> Your assignment: Faithfully repeat all of the records, as they are written below.

═════ Recorded information

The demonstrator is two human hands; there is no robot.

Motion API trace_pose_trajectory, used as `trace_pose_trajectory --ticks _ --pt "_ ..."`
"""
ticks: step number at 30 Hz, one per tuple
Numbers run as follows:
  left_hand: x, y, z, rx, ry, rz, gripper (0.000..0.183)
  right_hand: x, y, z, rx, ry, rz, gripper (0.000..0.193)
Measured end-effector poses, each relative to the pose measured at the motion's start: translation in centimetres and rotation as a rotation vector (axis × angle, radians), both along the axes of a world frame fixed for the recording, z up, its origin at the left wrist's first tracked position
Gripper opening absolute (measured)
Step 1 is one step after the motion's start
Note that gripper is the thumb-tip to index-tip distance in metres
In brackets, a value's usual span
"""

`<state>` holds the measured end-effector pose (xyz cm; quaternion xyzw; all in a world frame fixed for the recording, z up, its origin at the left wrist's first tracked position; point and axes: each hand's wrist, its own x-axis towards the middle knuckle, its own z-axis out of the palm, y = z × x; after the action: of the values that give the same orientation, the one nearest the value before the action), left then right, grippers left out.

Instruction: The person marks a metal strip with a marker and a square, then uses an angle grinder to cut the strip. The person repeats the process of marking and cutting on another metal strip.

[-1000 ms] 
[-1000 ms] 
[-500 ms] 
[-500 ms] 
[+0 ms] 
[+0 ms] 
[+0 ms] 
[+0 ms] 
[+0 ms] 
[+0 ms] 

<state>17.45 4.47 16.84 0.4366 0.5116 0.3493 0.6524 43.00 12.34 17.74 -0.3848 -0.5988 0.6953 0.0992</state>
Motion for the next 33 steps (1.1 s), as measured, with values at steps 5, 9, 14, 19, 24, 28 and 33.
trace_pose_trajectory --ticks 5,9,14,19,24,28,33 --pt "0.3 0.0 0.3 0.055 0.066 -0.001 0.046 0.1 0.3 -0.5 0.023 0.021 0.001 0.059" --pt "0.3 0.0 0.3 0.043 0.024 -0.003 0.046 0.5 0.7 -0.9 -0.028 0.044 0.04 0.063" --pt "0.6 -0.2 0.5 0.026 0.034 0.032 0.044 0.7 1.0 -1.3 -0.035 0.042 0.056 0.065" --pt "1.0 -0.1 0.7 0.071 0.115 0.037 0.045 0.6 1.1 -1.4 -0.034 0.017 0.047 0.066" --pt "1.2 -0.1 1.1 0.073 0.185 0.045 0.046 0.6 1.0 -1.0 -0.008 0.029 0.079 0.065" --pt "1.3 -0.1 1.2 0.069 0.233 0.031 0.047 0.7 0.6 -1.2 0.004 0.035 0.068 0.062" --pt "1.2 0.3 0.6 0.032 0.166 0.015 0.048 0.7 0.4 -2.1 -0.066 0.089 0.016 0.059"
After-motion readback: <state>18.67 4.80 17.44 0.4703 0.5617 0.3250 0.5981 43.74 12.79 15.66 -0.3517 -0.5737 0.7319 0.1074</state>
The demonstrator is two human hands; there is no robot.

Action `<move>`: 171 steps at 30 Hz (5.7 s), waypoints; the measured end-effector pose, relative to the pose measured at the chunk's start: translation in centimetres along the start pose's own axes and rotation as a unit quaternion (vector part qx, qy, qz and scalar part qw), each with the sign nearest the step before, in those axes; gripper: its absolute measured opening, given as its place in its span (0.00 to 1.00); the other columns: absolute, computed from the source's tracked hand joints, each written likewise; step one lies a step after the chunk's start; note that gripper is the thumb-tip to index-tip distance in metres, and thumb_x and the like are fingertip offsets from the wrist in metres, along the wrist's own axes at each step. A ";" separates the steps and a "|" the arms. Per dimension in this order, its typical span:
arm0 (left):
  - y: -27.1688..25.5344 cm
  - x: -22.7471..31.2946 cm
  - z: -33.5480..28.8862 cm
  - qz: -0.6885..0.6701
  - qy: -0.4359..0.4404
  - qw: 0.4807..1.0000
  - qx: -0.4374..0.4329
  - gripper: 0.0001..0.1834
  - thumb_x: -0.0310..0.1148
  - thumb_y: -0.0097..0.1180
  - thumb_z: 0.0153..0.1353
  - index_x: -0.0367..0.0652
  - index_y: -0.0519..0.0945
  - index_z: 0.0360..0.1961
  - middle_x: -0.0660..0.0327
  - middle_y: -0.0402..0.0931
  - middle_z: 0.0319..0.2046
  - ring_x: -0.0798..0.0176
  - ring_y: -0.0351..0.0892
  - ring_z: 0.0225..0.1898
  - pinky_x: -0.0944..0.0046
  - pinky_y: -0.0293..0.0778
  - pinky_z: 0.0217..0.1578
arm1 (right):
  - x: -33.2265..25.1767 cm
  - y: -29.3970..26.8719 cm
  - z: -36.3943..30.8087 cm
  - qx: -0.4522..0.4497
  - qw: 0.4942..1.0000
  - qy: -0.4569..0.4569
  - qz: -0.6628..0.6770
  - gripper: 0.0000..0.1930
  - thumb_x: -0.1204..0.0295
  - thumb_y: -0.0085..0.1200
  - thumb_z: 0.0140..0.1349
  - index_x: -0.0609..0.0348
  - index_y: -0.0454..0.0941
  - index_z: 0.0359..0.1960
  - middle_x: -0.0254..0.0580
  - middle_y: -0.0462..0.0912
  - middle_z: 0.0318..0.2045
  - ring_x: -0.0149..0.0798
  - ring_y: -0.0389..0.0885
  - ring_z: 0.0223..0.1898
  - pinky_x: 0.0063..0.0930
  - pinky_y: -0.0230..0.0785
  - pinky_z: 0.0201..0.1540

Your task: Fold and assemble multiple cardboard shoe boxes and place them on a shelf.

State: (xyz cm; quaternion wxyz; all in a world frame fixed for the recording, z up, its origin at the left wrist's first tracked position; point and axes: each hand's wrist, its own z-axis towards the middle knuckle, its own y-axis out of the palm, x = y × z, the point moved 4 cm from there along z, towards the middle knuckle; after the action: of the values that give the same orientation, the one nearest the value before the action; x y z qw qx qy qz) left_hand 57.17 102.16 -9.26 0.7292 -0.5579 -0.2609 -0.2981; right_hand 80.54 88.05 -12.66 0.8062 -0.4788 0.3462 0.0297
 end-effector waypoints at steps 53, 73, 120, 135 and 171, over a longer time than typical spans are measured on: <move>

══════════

> Output for this task:
The demonstrator is two human hands; there is no robot.

Motion API trace_pose_trajectory, used as `trace_pose_trajectory --ticks _ --pt "_ ..."`
"""
ticks: step number at 30 Hz, one per tuple
Numbers run as follows:
  left_hand: x, y, z, rx, ry, rz, gripper (0.000..0.183)
  right_hand: x, y, z, rx, ry, rz, gripper (0.000..0.193)
Measured end-effector poses, each relative to the pose measured at the motion's start: translation in centimetres and rotation as a rotation vector (axis × angle, radians), both along the axes of a world frame fixed for the recording, z up, its origin at the left wrist's first tracked position
Gripper opening absolute (measured)
Step 1 is one step after the motion's start
Note that gripper is the thumb-tip to index-tip distance in metres
In brackets, a value's usual span
"""

`<state>` holds the measured end-effector pose (xyz cm; quaternion xyzw; all in a world frame fixed for the recording, z up, its origin at the left wrist's first tracked position; point and axes: each hand's wrist, its own x-axis towards the middle knuckle, its own z-axis out of the palm, y = z × x; after the action: of the values that give the same orientation, the one nearest the value before the action), left then right, grippers left out.

Instruction: The person marks a metal strip with a marker and a square, then uses an angle grinder to cut the strip. The person repeats the process of marking and cutting on another metal strip.

[-1000 ms] 
[-1000 ms] 
[-500 ms] 
[-500 ms] 
[+0 ms] 
[+0 ms] 
[+0 ms] 
[+0 ms] 
[+0 ms] 
[+0 ms] 

<state>17.45 4.47 16.84 0.4366 0.5116 0.3493 0.6524 43.00 12.34 17.74 -0.3848 -0.5988 0.6953 0.0992</state>
Motion for the next 33 steps (1.1 s), as measured, with values at steps 5, 9, 14, 19, 24, 28 and 33.
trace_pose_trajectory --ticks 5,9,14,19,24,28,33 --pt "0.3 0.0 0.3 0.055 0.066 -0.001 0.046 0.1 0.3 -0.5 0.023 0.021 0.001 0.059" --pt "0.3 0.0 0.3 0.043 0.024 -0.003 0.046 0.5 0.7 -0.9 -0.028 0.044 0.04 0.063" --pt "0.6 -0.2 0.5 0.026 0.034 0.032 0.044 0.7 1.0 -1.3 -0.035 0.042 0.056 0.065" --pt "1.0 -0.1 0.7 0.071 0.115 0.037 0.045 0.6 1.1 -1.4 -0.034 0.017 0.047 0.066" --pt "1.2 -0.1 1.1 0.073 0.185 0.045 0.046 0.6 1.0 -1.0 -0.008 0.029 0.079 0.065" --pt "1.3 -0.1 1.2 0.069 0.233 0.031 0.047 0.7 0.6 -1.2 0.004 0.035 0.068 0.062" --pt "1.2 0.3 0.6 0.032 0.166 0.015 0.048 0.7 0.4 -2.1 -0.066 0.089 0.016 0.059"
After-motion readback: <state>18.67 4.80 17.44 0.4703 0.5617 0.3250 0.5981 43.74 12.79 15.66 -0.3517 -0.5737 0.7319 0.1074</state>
The demonstrator is two human hands; there is no robot.

Action `<move>`: 171 steps at 30 Hz (5.7 s), waypoints; the measured end-effector pose, relative to the pose measured at the chunk's start: translation in centimetres along the start pose's own axes and rotation as a unit quaternion (vector part qx, qy, qz and scalar part qw), each with the sign nearest the step before, in those axes; gripper: its absolute measured opening, given as its place in its span (0.00 to 1.00); the other columns: absolute, computed from the source's tracked hand joints, each written likewise; step one lies a step after the chunk's start; note that gripper is the thumb-tip to index-tip distance in metres, and thumb_x and the like are fingertip offsets from the wrist in metres, along the wrist's own axes at each step. A ";" separates the steps and a "|" the arms. Per dimension in this order, its typical span:
arm0 (left):
  - y: -27.1688..25.5344 cm
  - x: -22.7471..31.2946 cm
  - z: -33.5480..28.8862 cm
  - qz: -0.6885..0.6701
  - qy: -0.4359..0.4404
  - qw: 0.4807..1.0000
  - qx: -0.4374..0.4329
  - gripper: 0.0001..0.1834
  - thumb_x: -0.0310..0.1148
  - thumb_y: -0.0097..0.1180
  - thumb_z: 0.0153..0.1353
  - index_x: -0.0367..0.0652
  - index_y: -0.0519..0.0945
  - index_z: 0.0360..0.1961
  - middle_x: -0.0660..0.0327
  - middle_y: -0.0402..0.0931
  - middle_z: 0.0319..0.2046
  - ring_x: -0.0798..0.0176
  - ring_y: -0.0351..0.0892
  - ring_z: 0.0225..0.1898
  - pinky_x: -0.0944..0.0046
  - pinky_y: -0.0293..0.0778
  - pinky_z: 0.0217..0.1578
arm1 (right):
  - x: -33.2265..25.1767 cm
  - y: -29.3970..26.8719 cm
  - z: -36.3943..30.8087 cm
  - qx: -0.4522..0.4497
  - qw: 0.4942..1.0000
  - qy: -0.4569..0.4569
  - qz: -0.6628..0.6770
  - gripper: 0.0000..0.1930
  - thumb_x: -0.1204..0.0295
  - thumb_y: -0.0085..0.1200
  - thumb_z: 0.0140..0.1349
  - index_x: -0.0609..0.0348
  - index_y: -0.0454..0.0941
  - index_z: 0.0359..0.1960
  - middle_x: -0.0254..0.0580
  - middle_y: -0.0462..0.0912
  - middle_z: 0.0318..0.2045
  - ring_x: -0.0149..0.0798
  - ring_y: -0.0389..0.0885
  - ring_z: 0.0223..0.1898
  - pinky_x: 0.0063..0.0930
  - pinky_y: -0.0230..0.0785
  - pinky_z: 0.0201..0.1540

Your task: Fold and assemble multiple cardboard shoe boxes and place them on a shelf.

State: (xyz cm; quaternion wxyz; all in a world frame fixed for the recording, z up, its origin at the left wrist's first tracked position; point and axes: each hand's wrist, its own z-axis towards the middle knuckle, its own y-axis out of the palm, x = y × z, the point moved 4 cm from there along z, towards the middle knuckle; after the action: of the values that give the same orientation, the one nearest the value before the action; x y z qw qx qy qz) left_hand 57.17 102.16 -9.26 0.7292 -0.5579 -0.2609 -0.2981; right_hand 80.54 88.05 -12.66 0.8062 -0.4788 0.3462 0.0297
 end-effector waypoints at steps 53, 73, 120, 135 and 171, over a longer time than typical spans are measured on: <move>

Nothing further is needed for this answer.